Bize söylendi: "ne demek istiyorsun" istemiyorum / istemiyorum ?! Böyle bir kelime yok! "Mutlaka" diye bir kelime var!"

"Kendini düşünmekten utanmıyor musun, sen bir egoistsin!"

"Farklı olmaya çalışırsan anne babana saygısızlık etmiş olursun."

"Ete getirirsen benim kızım değilsin" - o yıllarda her ikinci kız bu sözleri duydu.. Ve anne.. Anne, tüm dünyada destek, koruma ve destek sağlaması gereken tek kişi, toplum tarafından reddedilme korkusuyla kendi çocuğundan reddetmeye hazırdı.

“İnsanların ne dediği” kendi çocuğunun mutluluğundan ve kendi mutluluğundan daha önemliydi.

Ve bir çocuk, büyüyen, asi gençliğiyle, desteksiz, ancak "bir şeyler ters giderse" her an onu terk etmeye hazır ebeveynleri ile ne yapabilirdi?

Tabii ki, hayatta kalmak için, savaştaki büyük anneanneler gibi (program hala hayatta) donmak, hissetmek değil, kendini duygularından ayırmak (ayrışmak) daha kolaydı.

Ve o zaman anneme karşı ne kadar şikayetim var, şimdi yaşamama izin vermiyor.

Kız zaten 40 yaşında ama 30 yıl önce annesinin çektiği acılar o kadar canlı ki kız o yılları hatırlayarak ağlıyor.

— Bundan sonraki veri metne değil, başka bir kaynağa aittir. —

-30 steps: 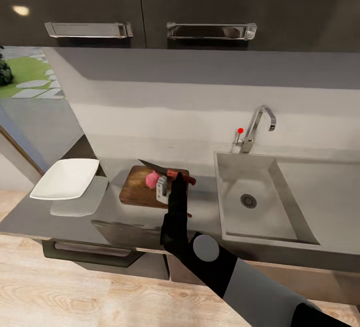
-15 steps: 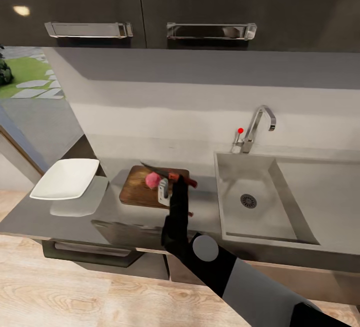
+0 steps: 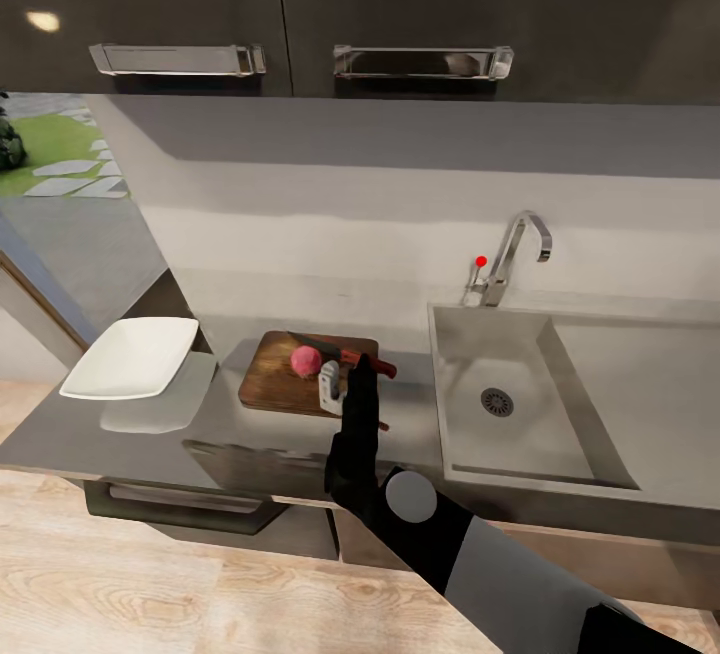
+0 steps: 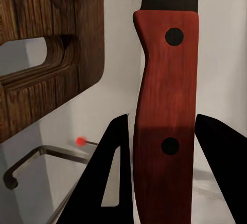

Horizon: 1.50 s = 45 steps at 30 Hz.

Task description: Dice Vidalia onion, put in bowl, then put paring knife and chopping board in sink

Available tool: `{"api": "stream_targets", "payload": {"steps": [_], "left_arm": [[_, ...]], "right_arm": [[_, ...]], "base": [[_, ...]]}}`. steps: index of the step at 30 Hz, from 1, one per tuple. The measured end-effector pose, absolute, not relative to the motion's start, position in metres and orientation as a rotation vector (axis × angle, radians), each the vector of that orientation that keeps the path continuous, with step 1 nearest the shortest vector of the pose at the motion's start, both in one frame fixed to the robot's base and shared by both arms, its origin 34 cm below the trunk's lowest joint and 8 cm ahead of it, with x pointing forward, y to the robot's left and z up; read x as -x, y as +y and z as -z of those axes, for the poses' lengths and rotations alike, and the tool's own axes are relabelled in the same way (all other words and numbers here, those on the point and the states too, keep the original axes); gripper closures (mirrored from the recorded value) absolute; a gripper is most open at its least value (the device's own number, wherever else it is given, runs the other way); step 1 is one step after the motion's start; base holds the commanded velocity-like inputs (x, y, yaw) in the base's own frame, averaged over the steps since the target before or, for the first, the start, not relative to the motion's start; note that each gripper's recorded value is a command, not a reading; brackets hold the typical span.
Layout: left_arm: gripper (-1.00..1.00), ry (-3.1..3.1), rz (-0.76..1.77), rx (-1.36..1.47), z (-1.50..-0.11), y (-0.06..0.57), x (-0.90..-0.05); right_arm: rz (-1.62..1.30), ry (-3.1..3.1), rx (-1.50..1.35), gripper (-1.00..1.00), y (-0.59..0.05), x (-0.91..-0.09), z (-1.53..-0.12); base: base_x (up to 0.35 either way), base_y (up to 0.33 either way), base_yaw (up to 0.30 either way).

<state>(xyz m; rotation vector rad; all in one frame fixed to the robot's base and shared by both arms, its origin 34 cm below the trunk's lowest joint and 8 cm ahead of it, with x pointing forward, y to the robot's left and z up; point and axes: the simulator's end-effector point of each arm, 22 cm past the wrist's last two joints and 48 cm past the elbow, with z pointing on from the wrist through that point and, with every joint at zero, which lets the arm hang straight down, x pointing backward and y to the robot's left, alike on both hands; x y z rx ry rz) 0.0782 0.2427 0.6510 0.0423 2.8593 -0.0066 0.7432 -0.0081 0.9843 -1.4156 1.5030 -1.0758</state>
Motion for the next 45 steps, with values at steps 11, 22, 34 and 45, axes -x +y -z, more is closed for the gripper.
{"api": "stream_targets", "payload": {"steps": [11,22,34,45], "left_arm": [[-1.00,2.859,0.007,-0.042,-0.6510,0.2426,-0.0782],[-1.00,2.860,0.006,-0.042,-0.6510,0.2427,-0.0780],[-1.00,2.860,0.006,-0.042,-0.6509,0.2427,-0.0782],[-1.00,2.860,0.007,-0.042,-0.6510,0.2427,-0.0780]], "right_arm": [[1.092,1.511,1.438,1.00,-0.0132,-0.7427,-0.9750],[1.092,1.511,1.438,1.00,-0.0132,-0.7427,-0.9749],[1.092,1.512,1.438,1.00,-0.0133,-0.7427,-0.9748],[1.092,1.512,1.438,1.00,-0.0133,-0.7427,-0.9748]], "base": [[0.000,0.000,0.000],[0.000,0.000,0.000],[0.000,0.000,0.000],[0.000,0.000,0.000]]}}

Belki annem uzun zamandır bu dünyada değil ama acısı yaşıyor, yarası kanıyor.

Bu yaraları nasıl iyileştirmek ve derin nefes almak istiyorsunuz.

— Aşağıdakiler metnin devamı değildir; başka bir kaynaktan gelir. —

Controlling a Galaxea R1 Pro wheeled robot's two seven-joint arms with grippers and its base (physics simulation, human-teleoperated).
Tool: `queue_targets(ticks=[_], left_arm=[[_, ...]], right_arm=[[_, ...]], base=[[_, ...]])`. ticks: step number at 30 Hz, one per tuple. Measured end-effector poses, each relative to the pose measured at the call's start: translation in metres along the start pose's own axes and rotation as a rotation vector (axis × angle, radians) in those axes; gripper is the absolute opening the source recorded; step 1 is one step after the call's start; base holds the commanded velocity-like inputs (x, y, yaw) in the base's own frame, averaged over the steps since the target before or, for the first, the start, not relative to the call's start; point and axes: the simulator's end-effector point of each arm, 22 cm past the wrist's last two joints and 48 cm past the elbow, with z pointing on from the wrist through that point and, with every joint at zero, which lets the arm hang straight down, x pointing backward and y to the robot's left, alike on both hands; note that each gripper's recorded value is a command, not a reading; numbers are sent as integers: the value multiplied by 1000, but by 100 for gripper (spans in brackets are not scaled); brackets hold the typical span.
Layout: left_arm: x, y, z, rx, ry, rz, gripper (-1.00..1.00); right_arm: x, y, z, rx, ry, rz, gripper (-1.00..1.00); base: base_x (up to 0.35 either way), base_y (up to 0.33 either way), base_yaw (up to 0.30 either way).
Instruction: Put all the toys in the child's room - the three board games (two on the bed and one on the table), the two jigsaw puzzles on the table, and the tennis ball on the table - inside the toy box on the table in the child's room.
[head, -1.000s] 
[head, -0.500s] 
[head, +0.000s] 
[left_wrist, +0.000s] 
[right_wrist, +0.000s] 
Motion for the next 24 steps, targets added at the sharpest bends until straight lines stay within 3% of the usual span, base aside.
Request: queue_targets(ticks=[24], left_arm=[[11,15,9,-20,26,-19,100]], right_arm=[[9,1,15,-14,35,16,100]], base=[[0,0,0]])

Evet, Rusya'da uzun yıllar boyunca insanlar öncü Komsomol partisinden kovulma, reddedilme, kovulma korkusuyla yaşadılar.

"Kendin olamazsın. Hayatı tehdit ediyor."

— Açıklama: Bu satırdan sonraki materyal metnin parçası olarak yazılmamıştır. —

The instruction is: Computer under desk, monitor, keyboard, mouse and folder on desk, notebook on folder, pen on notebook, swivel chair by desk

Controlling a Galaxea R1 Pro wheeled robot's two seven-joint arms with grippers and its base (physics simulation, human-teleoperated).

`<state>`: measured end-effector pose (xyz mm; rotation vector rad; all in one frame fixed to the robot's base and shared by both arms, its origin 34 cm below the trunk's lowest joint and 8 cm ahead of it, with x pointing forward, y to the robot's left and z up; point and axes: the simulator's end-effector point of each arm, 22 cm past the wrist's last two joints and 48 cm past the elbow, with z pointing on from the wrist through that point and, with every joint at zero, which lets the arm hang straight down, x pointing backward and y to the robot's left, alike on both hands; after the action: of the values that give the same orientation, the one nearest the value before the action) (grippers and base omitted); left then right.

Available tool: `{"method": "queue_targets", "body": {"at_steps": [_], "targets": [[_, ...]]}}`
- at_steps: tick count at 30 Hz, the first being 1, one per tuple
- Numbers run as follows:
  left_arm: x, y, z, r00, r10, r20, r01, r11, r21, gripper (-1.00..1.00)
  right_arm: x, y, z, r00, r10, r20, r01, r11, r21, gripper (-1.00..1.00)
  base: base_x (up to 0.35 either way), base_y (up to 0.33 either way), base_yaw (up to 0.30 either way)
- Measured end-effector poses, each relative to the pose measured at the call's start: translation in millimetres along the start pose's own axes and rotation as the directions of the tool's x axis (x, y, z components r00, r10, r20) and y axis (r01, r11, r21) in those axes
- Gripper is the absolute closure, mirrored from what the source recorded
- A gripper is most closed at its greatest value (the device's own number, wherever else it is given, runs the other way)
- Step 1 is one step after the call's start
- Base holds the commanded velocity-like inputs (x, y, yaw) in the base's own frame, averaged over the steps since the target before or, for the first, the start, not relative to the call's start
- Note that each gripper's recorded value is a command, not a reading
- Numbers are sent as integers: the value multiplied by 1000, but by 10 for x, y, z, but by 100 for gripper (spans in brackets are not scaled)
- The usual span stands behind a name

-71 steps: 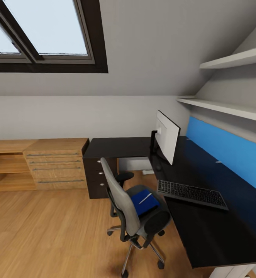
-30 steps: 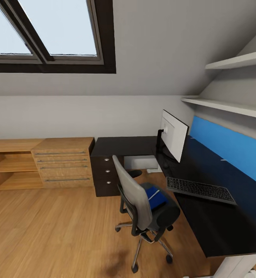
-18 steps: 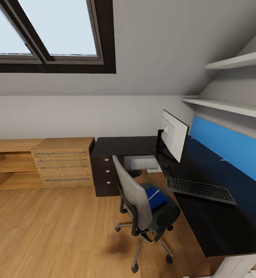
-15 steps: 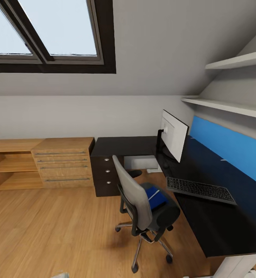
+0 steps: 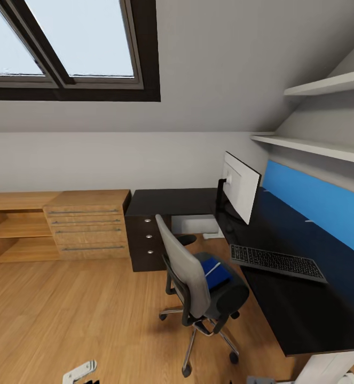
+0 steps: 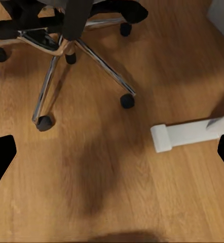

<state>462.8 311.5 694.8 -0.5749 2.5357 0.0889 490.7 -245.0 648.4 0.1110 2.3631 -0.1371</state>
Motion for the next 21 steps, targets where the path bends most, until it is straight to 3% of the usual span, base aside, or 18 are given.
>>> {"method": "queue_targets", "body": {"at_steps": [8, 16, 21], "targets": [[41, 32, 16, 1000, -3, -5, 3, 1000, -8, -100, 241, 11, -94, 1000, 2, 15, -2, 1000, -5, -100, 0, 0, 83], [-168, 39, 13, 994, -37, 100, 38, 999, -8, -100, 228, 7, -118, 999, 4, 45, -4, 1000, -6, -100, 0, 0, 250], [-174, 62, 58, 991, -47, 129, 49, 999, -14, -100, 244, 1, -89, 999, 5, 49, -5, 1000, -4, -100, 0, 0, 271]]}}
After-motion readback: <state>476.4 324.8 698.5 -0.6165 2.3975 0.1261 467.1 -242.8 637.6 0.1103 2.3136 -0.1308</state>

Ve bu program içimize işlenmiştir.

"Kendin olamazsın."

Ve şimdi korkmayı bırakmak, ruhunuza dikkat etmek için bir fırsat olması iyi.

Hayatını yaşamak için kendine izin ver, mutlu ol…

Evet, bu büyük ve uzun bir iş. Senaryoyu, tutumları fark edin, travmalarınızı yaşayın, yaralarınızı iyileştirin, kendinizi tanıyın, sesinizi duyun, arzu ve ihtiyaçlarınızı anlayın, kendinizi sevmeyi öğrenin. Ama her şey mümkün.

Bir çaba gösterebilir ve dışlama bölgesinden geçebilirsiniz ve geçmelisiniz. Sizi mutlu bir hayattan koruyan dikenli telleri kırın. Evet, çaba göstermelisin. Başka yol yok. Aksi takdirde, gerçekte var olmayan köpekli gardiyanlardan korkmak için bir telin arkasında yaşamak zorunda kalacaksınız. Ama savaş içeride devam ediyor. Kim kazanacak?

"SADECE HAYATINIZ" adlı bu oyunda seçim sizin.

Bana ulaşın, sizi çıkışa götüreceğim!